TASK REQUIREMENTS:
Every line in the material below that includes "purple" should be copied.
────
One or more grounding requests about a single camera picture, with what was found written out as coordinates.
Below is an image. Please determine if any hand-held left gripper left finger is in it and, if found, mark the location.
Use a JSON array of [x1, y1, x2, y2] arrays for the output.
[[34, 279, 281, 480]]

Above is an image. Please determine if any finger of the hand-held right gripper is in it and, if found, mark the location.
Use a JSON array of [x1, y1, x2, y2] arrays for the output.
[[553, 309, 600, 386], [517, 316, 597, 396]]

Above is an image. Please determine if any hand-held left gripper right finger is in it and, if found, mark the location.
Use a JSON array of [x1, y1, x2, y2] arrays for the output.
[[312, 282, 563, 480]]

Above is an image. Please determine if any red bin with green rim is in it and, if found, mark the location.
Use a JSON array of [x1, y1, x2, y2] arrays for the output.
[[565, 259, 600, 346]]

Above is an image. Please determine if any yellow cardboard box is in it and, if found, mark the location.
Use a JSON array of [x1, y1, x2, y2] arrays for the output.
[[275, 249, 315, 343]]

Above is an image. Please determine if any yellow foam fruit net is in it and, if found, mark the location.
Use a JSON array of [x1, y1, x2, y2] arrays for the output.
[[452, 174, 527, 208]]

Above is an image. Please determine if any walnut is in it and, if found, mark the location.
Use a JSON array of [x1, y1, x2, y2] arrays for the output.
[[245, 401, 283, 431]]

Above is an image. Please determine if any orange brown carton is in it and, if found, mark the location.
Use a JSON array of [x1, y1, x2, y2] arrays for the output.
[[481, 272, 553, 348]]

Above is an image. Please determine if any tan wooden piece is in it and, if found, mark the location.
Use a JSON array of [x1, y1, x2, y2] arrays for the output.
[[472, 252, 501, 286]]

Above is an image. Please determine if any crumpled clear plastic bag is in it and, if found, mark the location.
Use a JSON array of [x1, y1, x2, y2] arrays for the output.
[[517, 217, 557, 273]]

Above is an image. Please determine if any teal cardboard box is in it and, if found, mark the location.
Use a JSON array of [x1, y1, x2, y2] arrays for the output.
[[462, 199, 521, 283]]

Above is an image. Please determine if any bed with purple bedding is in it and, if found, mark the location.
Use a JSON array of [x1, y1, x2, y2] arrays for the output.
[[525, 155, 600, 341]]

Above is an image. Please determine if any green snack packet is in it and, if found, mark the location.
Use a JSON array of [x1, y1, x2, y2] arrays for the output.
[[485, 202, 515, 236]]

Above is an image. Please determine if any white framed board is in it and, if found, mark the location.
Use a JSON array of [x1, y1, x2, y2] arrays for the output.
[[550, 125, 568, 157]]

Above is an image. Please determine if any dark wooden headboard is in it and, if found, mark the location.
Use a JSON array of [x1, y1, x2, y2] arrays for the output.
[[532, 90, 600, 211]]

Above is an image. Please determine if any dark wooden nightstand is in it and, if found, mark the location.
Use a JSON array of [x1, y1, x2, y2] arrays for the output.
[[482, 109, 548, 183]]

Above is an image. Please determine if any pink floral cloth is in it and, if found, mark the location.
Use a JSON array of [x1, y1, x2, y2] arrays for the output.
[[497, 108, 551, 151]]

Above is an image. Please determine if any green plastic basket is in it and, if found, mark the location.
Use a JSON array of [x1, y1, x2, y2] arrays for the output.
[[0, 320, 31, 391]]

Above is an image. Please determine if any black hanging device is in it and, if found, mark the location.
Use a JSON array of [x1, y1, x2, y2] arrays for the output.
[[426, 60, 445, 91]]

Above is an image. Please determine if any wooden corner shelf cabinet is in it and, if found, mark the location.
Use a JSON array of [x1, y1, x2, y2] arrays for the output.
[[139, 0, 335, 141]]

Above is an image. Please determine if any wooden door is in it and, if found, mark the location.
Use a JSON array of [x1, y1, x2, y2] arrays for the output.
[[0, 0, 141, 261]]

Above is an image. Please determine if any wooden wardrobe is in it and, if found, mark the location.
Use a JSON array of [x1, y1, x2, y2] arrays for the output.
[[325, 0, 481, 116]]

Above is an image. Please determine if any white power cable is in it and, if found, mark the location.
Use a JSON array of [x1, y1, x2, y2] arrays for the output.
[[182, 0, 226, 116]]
────
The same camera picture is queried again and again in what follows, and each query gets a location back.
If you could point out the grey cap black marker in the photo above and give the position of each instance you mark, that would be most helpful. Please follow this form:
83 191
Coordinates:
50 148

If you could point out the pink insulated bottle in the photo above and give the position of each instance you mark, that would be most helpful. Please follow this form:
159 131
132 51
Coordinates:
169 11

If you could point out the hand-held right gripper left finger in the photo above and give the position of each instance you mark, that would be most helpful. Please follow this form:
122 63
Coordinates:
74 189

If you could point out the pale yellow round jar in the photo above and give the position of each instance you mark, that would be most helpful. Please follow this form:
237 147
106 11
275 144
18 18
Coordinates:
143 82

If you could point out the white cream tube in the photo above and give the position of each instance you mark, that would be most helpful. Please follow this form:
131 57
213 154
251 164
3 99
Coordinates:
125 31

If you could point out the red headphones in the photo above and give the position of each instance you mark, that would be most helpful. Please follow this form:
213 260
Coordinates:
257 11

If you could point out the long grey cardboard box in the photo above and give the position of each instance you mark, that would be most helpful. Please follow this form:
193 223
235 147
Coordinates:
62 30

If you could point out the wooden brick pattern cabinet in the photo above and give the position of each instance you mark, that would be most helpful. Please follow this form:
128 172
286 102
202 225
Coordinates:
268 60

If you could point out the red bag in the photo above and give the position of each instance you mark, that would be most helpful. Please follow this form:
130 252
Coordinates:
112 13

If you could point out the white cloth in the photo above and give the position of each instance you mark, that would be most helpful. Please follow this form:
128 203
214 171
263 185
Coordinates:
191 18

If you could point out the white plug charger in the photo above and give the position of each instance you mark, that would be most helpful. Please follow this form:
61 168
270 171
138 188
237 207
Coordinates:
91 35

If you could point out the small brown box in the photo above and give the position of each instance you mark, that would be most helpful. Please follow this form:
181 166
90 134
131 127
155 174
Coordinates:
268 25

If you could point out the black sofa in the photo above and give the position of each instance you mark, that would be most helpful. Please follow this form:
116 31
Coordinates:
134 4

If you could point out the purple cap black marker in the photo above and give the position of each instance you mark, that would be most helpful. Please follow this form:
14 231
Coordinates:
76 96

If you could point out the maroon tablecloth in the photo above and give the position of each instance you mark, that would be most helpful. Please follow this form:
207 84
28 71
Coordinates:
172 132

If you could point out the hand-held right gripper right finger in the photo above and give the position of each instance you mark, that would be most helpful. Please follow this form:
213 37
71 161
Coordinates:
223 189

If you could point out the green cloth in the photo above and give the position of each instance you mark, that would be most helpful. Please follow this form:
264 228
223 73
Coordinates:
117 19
────
WORKED SOLUTION:
Above is an image. Please determine if any bed with purple bedding is in it and, if found, mark the location.
If you could point out the purple cap black marker in the photo above and give the position of each instance you mark, that would be most helpful. Please follow this form:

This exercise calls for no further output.